A chaplain came by—nice guy I met before, AO Ferguson of the Palliative team. Keith had no concerns, so AO and I talked about harpsichords and Renaissance music a bit. He said world recorder day just passed. Ah. I missed it. :-) He saw in on CBS Sunday Morning, a show I usually watch, but yesterday I came to the hospital really early. Maybe a chaplain should've been in church on a Sunday morning, but he probably gets enough service and inspiration at work.

Now there are two physical therapists, and that's probably way more interesting to Keith than anything else that happens here. Yesterday was the first day, and he sat at the side of the bed, but today they're doing lots more, and they've brought a walker, to see if they can get him standing.

Of his big IV tree, he's only on antibiotics, now. There are a couple of things going into the feeding tube, which is still in though they're not putting the bag-o'-food in. None of it is sedative, though. Since Saturday afternoon or so, if he's sleeping it's real sleep.

Two doctors were here from "the pulmonary team" earlier to evaluate whether to take last and original chest tube out. They're starting to think maybe the oxygen it's pulling is coming through his skin and not from the space outside the lung, which is shrinking anyway. They ordered a CT scan, and he will be wheeled away for that, in a while. Other scans happen in the bed. I've asked, and the doctors asked, too, for them to say which ribs were broken. That's Keith's main question, and people have shrugged like it's not important, but it's important to Keith.

11:20 AM Monday (March 18, 2019)

Though they did some moving around in the bed, when they had Keith sitting up, he was too dizzy, then to do more. They asked him to tap his feet on the floor, and he was too dizzy to help, then, so they're putting him back in the bed.

3:15 PM Monday (March 18, 2019)

Two odd things are happening. One is that though Keith is no longer an ICU patient, really, he's still in the ICU. His nurse has four patients—1, 3/Keith, 17 (where he used to be—can't even see it from here, it's on another hall), 19. Before now, Keith's had a nurse to himself, or a nurse with one other person, next door. I was assured that she checks once an hour. That's not much, but if he's not considered to be in need of intensive care, that's enough for them. Only he can't use the call button. :-/ So I stalled before going to lunch, as long as I could. He's trying to sleep, but can't, very well.

The second odd thing is related. Keith thinks he can move more than he can. He wasn't able to tap his feet on the floor, for the physical therapists, earlier. He has not stood, nor sat up on the edge of the bed without support. But he asked me sharply "Where's that toilet? I need to sit on the toilet." There's no way. I asked for help, and got the bedpan to try to help him, and he peed in it, but I couldn't do more, and we didn't get help in time. At least I was here.

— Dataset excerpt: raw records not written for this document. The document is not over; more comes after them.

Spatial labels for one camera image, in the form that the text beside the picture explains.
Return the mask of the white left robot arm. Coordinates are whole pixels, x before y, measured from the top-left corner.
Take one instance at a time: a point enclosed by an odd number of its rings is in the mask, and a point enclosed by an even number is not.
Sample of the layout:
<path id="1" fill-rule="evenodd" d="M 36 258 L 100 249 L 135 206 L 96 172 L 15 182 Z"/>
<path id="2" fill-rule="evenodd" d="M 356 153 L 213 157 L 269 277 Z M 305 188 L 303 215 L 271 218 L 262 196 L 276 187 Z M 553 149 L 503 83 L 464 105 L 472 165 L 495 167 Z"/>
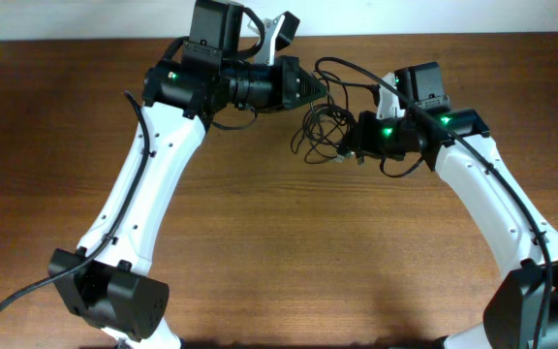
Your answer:
<path id="1" fill-rule="evenodd" d="M 190 32 L 166 48 L 132 101 L 137 133 L 99 216 L 74 251 L 58 249 L 49 261 L 67 309 L 120 348 L 180 346 L 165 319 L 169 287 L 149 271 L 177 182 L 216 114 L 227 106 L 253 115 L 289 111 L 326 94 L 296 57 L 283 54 L 297 17 L 252 17 L 259 39 L 244 49 L 240 30 L 249 16 L 233 1 L 195 4 Z"/>

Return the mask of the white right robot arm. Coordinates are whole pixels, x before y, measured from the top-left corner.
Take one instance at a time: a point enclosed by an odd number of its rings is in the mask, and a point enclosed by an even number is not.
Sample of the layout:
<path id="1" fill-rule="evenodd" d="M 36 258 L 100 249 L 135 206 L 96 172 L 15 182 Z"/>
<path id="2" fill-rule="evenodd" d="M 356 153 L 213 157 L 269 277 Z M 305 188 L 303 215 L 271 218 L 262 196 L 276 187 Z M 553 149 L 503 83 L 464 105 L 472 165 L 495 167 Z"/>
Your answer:
<path id="1" fill-rule="evenodd" d="M 502 282 L 481 322 L 434 341 L 436 348 L 558 348 L 558 232 L 505 165 L 472 109 L 453 110 L 435 62 L 377 79 L 377 111 L 359 117 L 358 156 L 401 160 L 417 153 L 477 224 Z"/>

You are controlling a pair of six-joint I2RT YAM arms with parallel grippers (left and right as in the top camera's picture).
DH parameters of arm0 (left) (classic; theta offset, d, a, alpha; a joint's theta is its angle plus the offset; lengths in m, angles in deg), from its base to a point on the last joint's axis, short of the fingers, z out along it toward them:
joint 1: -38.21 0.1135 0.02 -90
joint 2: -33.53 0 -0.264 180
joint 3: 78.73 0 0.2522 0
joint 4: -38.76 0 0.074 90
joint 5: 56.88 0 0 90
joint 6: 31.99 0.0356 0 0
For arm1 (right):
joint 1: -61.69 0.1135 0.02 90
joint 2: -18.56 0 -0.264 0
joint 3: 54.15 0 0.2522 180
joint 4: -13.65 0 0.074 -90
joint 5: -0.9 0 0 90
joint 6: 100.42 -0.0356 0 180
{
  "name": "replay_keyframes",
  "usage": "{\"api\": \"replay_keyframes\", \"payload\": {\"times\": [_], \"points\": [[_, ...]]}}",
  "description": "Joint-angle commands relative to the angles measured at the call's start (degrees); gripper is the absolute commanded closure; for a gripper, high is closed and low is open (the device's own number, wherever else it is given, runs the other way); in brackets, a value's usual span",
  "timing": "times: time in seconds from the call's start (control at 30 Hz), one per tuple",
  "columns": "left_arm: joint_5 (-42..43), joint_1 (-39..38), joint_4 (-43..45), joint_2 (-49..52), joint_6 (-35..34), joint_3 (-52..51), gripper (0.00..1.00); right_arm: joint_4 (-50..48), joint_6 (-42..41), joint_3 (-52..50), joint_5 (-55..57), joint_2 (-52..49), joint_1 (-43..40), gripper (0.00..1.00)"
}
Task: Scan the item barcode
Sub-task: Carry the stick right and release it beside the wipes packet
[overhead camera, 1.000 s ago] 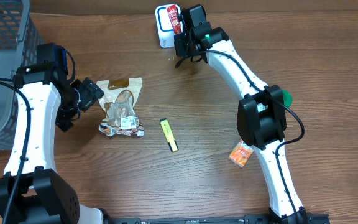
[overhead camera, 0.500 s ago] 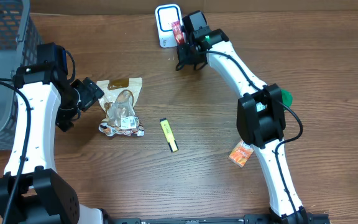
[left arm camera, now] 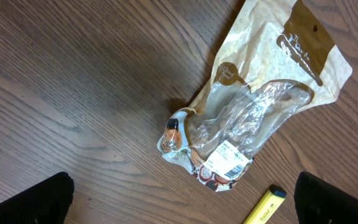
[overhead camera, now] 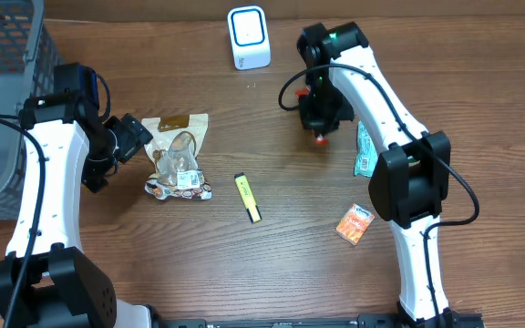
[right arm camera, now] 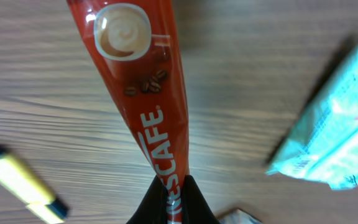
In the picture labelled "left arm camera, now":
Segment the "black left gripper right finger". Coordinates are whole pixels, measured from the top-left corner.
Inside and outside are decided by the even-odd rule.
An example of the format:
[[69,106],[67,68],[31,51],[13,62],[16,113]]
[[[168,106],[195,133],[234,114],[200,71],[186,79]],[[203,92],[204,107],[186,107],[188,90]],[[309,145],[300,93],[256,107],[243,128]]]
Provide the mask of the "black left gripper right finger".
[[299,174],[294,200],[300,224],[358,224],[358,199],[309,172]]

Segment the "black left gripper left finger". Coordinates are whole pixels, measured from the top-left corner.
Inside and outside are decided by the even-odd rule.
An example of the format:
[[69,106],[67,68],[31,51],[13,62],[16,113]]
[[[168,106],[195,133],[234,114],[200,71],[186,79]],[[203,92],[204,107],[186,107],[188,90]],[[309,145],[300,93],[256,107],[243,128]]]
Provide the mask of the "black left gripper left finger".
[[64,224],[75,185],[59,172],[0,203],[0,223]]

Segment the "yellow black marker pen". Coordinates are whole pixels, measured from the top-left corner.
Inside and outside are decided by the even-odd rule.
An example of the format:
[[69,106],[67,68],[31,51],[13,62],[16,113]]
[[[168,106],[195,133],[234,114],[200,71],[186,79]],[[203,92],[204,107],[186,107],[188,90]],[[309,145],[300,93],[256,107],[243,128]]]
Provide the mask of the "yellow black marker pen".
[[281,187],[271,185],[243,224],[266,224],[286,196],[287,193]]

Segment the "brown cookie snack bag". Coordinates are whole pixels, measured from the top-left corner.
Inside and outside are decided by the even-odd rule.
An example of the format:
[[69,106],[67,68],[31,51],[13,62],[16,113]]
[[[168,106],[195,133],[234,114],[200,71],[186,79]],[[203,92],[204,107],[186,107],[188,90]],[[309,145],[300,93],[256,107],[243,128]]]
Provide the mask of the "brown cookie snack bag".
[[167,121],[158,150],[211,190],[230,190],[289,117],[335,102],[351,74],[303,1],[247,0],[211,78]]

Then when he was cleaned up and was relaxedagain, he told me he wanted to sleep on his side. I asked if he wanted me to get people to help him, and prop him up with pillows. No, he said, he could do it. He can't, but I didn't argue. I figured if he fell asleep that would be good enough, and he did. I makde sure the sheet and blanket were good before I went to eat, but when I got back he said he didn't want anything, just to sleep on his right side, but he could turn himself. So I pulled the covers up and toward his left, saying that way he would still be covered up when he turned. He can't turn.

I'll be glad when he's moved somewhere where it's warmer and he actually is a patient. He has hiccups again, and they're painful even at home on a good day, but with broken ribs, it's worse. Yesterday there was a drug for hiccups, so that he could get rid of them befoe the speech therapist came. Today, doctors on this floor aren't his doctor, and unless cardiology prescribes for him, he can't get anything. And all they care about is his heart—not his ribs or hiccups or pain or delusions. The delusion of he afternoon, though, is that he can turn onto his side, or get up and go to the toilet. Not yet.

8:00 PM Monday (March 18, 2019)

I'm home. They were going to take him for a CT scan, so I left when they wheeled him away. They think he'll be moved to 7 South tonight, so I'll check before I go in the morning.

Two things I learned later in the day to day that others knew earlier:
Because he only ate some jello for dinner, and three bites of not-much for breakfast, the tube feed was reinstated. They never took the tube out because they were using it for a couple of drugs, but they put it on at 40 instead of 60 (numbers that might make sense to some of you). I wish I had known before I kept trying to get him to take at least one cracker and a bite of his lunch banana. I ate those myself on the way to the parking lot.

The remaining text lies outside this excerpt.